RAW DATA:
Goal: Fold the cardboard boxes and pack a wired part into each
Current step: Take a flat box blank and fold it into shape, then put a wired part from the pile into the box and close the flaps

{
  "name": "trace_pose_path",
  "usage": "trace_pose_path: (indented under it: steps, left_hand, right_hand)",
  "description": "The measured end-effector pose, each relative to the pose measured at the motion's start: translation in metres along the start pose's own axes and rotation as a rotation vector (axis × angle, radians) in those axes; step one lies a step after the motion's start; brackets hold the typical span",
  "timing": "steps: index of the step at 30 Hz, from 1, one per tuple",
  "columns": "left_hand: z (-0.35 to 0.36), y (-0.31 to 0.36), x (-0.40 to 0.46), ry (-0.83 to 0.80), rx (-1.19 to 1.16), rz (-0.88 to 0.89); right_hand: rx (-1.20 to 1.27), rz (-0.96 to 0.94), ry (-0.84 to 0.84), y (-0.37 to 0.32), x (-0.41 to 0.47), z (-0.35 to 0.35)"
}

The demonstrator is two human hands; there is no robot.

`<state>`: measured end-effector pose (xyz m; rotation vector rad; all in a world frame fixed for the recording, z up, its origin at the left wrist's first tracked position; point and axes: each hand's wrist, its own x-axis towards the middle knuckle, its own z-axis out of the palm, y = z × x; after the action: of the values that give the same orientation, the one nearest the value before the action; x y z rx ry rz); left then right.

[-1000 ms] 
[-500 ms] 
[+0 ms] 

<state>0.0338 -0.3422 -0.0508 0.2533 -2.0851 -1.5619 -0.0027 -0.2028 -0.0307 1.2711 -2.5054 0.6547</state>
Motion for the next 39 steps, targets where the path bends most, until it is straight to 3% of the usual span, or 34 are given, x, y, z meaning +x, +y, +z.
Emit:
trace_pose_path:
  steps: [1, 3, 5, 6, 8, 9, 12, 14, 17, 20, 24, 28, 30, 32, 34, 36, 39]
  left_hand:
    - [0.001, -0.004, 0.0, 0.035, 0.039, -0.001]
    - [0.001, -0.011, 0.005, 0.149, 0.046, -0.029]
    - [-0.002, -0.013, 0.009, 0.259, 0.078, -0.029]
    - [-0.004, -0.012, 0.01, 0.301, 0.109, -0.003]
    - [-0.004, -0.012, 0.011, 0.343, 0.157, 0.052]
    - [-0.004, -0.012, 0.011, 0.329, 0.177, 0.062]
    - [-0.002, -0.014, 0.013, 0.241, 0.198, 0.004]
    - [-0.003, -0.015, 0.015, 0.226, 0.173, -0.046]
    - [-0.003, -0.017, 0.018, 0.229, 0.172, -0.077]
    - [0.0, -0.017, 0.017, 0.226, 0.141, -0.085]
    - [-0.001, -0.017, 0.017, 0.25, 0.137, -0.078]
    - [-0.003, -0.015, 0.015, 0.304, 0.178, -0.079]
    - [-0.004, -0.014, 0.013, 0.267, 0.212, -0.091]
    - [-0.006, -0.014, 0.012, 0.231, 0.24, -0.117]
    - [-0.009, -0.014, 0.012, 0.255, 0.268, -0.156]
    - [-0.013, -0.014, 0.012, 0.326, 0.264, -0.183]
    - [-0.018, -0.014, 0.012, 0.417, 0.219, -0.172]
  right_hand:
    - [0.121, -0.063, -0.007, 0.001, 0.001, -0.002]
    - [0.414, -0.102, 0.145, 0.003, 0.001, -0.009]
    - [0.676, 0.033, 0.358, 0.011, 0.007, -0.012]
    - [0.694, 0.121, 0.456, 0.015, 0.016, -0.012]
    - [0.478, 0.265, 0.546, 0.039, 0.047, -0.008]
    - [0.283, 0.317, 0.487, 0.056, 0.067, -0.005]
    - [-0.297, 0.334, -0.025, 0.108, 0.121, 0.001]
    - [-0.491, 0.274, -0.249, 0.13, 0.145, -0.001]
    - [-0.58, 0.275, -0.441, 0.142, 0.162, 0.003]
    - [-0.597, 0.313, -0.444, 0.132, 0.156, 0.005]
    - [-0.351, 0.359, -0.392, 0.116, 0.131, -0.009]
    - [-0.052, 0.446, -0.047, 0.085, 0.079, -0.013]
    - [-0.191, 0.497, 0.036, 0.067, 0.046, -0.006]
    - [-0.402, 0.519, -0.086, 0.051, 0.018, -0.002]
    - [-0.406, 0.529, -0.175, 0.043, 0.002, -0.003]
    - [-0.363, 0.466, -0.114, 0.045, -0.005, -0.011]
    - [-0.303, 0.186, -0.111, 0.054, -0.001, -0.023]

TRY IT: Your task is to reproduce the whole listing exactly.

OUTPUT FOR THIS TASK:
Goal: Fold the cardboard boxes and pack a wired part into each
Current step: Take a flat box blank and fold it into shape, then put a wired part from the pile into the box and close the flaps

{
  "name": "trace_pose_path",
  "usage": "trace_pose_path: (indented under it: steps, left_hand, right_hand)",
  "description": "The measured end-effector pose, each relative to the pose measured at the motion's start: translation in metres along the start pose's own axes and rotation as a rotation vector (axis × angle, radians) in those axes; step one lies a step after the motion's start; brackets hold the typical span",
  "timing": "steps: index of the step at 30 Hz, from 1, one per tuple",
  "columns": "left_hand: z (-0.35 to 0.36), y (-0.31 to 0.36), x (-0.40 to 0.46), ry (-0.83 to 0.80), rx (-1.19 to 1.16), rz (-0.88 to 0.89); right_hand: rx (-1.20 to 1.27), rz (-0.96 to 0.94), ry (-0.84 to 0.84), y (-0.37 to 0.32), x (-0.41 to 0.47), z (-0.35 to 0.35)"
}

The demonstrator is two human hands; there is no robot.

`<state>`: measured end-effector pose (xyz m; rotation vector rad; all in a world frame fixed for the recording, z up, its origin at the left wrist's first tracked position; point and axes: each hand's wrist, its own x-axis towards the middle knuckle, its own z-axis out of the palm, y = z × x; after the action: of the values that give the same orientation, the one nearest the value before the action; x y z rx ry rz); left then right.

[-1000 ms] 
[-500 ms] 
[+0 ms] 

<state>0.0338 -0.3422 -0.0508 0.2533 -2.0851 -1.5619 -0.0027 -0.2028 -0.0307 1.2711 -2.5054 0.6547</state>
Motion for the next 39 steps, targets where the path bends most, until it is straight to 3% of the usual span, or 34 are given, x, y, z meaning +x, +y, +z.
Emit:
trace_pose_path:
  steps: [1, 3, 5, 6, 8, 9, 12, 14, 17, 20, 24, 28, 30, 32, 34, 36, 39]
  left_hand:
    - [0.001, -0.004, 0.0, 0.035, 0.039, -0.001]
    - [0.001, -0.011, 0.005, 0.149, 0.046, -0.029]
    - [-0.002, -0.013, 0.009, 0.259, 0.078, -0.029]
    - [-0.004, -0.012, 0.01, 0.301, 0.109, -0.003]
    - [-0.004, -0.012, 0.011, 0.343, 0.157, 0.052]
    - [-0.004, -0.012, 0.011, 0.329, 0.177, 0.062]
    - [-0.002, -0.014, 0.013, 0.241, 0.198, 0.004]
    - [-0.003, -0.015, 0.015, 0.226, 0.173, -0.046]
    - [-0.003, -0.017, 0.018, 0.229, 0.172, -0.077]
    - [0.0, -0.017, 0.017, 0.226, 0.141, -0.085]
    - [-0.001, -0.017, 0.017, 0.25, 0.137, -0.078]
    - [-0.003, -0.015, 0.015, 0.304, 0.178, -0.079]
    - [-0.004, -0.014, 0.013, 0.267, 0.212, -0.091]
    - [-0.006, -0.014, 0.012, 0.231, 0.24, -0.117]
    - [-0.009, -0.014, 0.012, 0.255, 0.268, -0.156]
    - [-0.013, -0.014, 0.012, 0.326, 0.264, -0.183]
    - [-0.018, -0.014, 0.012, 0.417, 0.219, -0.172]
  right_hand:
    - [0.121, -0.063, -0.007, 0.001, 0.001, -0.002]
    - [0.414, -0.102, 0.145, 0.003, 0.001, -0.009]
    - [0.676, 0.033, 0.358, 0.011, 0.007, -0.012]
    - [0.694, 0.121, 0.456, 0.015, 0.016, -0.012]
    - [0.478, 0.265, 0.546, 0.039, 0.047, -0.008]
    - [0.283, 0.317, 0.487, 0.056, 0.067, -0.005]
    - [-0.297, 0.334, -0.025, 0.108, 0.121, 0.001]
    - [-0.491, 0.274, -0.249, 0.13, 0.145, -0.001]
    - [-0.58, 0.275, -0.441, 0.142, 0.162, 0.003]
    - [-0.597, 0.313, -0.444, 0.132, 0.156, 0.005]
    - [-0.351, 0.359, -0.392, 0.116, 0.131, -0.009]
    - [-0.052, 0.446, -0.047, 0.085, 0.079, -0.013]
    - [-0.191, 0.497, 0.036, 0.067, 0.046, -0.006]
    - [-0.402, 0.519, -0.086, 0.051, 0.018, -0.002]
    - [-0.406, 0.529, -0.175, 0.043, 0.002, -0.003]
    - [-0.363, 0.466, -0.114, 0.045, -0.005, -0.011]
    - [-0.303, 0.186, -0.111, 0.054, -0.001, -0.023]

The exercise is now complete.